**RECORDED INFORMATION:**

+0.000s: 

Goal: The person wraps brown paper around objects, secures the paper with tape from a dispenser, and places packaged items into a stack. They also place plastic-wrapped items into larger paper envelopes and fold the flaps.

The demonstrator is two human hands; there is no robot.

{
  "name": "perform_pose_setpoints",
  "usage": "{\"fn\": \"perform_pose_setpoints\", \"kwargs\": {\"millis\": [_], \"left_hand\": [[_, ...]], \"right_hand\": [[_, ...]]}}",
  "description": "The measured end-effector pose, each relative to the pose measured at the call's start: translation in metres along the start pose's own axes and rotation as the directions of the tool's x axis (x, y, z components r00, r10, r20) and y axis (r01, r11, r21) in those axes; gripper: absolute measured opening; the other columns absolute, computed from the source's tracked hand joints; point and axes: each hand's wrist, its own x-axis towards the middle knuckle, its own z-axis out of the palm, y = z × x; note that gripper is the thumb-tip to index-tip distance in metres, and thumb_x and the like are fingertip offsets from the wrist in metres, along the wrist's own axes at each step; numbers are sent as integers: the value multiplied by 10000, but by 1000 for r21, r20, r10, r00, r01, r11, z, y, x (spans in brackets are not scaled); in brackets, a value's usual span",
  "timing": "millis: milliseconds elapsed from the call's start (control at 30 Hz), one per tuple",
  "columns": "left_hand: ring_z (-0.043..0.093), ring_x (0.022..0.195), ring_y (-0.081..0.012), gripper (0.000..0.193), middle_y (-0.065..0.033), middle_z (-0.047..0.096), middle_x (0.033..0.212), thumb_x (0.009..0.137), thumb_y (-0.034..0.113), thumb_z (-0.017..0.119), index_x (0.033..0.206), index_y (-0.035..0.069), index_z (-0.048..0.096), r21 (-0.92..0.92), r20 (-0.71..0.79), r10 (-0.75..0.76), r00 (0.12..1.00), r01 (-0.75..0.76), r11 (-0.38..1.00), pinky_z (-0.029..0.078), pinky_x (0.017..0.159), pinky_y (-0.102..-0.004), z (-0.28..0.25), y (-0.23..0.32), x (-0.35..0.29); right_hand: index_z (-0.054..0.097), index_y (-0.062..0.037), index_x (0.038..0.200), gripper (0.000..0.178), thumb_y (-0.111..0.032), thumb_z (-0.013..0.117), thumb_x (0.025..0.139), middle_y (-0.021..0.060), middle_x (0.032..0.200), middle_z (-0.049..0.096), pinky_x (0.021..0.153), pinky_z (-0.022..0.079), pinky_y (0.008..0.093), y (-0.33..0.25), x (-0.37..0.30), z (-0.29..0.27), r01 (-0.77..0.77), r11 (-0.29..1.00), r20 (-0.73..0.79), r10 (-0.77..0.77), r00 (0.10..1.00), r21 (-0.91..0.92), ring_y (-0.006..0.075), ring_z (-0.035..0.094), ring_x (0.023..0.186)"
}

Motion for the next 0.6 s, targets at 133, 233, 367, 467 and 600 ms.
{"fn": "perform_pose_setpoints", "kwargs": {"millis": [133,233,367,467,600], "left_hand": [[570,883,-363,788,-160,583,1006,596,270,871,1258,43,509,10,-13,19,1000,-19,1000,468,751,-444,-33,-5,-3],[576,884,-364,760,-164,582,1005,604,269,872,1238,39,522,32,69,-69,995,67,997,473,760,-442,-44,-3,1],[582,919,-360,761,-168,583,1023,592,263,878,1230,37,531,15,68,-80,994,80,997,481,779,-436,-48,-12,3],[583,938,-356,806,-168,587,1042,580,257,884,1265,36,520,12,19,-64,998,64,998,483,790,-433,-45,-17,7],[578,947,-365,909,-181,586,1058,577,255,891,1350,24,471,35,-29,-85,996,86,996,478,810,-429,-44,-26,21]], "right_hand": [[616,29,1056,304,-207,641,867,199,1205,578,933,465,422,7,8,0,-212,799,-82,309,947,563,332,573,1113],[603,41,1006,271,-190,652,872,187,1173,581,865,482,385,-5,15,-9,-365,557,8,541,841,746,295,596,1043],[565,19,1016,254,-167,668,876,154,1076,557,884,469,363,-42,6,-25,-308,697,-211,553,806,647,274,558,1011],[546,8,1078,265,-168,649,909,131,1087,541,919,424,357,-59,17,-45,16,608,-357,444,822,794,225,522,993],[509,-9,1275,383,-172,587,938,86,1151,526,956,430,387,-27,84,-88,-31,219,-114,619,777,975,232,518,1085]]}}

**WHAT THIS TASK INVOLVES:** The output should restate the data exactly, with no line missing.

**EXERCISE RESPONSE:**
+0.000s: 

Goal: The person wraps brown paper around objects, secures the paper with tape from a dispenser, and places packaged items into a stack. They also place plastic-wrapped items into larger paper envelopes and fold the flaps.

The demonstrator is two human hands; there is no robot.

{
  "name": "perform_pose_setpoints",
  "usage": "{\"fn\": \"perform_pose_setpoints\", \"kwargs\": {\"millis\": [_], \"left_hand\": [[_, ...]], \"right_hand\": [[_, ...]]}}",
  "description": "The measured end-effector pose, each relative to the pose measured at the call's start: translation in metres along the start pose's own axes and rotation as the directions of the tool's x axis (x, y, z components r00, r10, r20) and y axis (r01, r11, r21) in those axes; gripper: absolute measured opening; the other columns absolute, computed from the source's tracked hand joints; point and axes: each hand's wrist, its own x-axis towards the middle knuckle, its own z-axis out of the palm, y = z × x; note that gripper is the thumb-tip to index-tip distance in metres, and thumb_x and the like are fingertip offsets from the wrist in metres, along the wrist's own axes at each step; numbers are sent as integers: the value multiplied by 10000, but by 1000 for r21, r20, r10, r00, r01, r11, z, y, x (spans in brackets are not scaled); in brackets, a value's usual span",
  "timing": "millis: milliseconds elapsed from the call's start (control at 30 Hz), one per tuple",
  "columns": "left_hand: ring_z (-0.043..0.093), ring_x (0.022..0.195), ring_y (-0.081..0.012), gripper (0.000..0.193), middle_y (-0.065..0.033), middle_z (-0.047..0.096), middle_x (0.033..0.212), thumb_x (0.009..0.137), thumb_y (-0.034..0.113), thumb_z (-0.017..0.119), index_x (0.033..0.206), index_y (-0.035..0.069), index_z (-0.048..0.096), r21 (-0.92..0.92), r20 (-0.71..0.79), r10 (-0.75..0.76), r00 (0.12..1.00), r01 (-0.75..0.76), r11 (-0.38..1.00), pinky_z (-0.029..0.078), pinky_x (0.017..0.159), pinky_y (-0.102..-0.004), z (-0.28..0.25), y (-0.23..0.32), x (-0.35..0.29); right_hand: index_z (-0.054..0.097), index_y (-0.062..0.037), index_x (0.038..0.200), gripper (0.000..0.178), thumb_y (-0.111..0.032), thumb_z (-0.013..0.117), thumb_x (0.025..0.139), middle_y (-0.021..0.060), middle_x (0.032..0.200), middle_z (-0.049..0.096), pinky_x (0.021..0.153), pinky_z (-0.022..0.079), pinky_y (0.008..0.093), y (-0.33..0.25), x (-0.37..0.30), z (-0.29..0.27), r01 (-0.77..0.77), r11 (-0.29..1.00), r20 (-0.73..0.79), r10 (-0.77..0.77), r00 (0.10..1.00), r21 (-0.91..0.92), ring_y (-0.006..0.075), ring_z (-0.035..0.094), ring_x (0.023..0.186)"
}

Motion for the next 0.6 s, targets at 133, 233, 367, 467 and 600 ms.
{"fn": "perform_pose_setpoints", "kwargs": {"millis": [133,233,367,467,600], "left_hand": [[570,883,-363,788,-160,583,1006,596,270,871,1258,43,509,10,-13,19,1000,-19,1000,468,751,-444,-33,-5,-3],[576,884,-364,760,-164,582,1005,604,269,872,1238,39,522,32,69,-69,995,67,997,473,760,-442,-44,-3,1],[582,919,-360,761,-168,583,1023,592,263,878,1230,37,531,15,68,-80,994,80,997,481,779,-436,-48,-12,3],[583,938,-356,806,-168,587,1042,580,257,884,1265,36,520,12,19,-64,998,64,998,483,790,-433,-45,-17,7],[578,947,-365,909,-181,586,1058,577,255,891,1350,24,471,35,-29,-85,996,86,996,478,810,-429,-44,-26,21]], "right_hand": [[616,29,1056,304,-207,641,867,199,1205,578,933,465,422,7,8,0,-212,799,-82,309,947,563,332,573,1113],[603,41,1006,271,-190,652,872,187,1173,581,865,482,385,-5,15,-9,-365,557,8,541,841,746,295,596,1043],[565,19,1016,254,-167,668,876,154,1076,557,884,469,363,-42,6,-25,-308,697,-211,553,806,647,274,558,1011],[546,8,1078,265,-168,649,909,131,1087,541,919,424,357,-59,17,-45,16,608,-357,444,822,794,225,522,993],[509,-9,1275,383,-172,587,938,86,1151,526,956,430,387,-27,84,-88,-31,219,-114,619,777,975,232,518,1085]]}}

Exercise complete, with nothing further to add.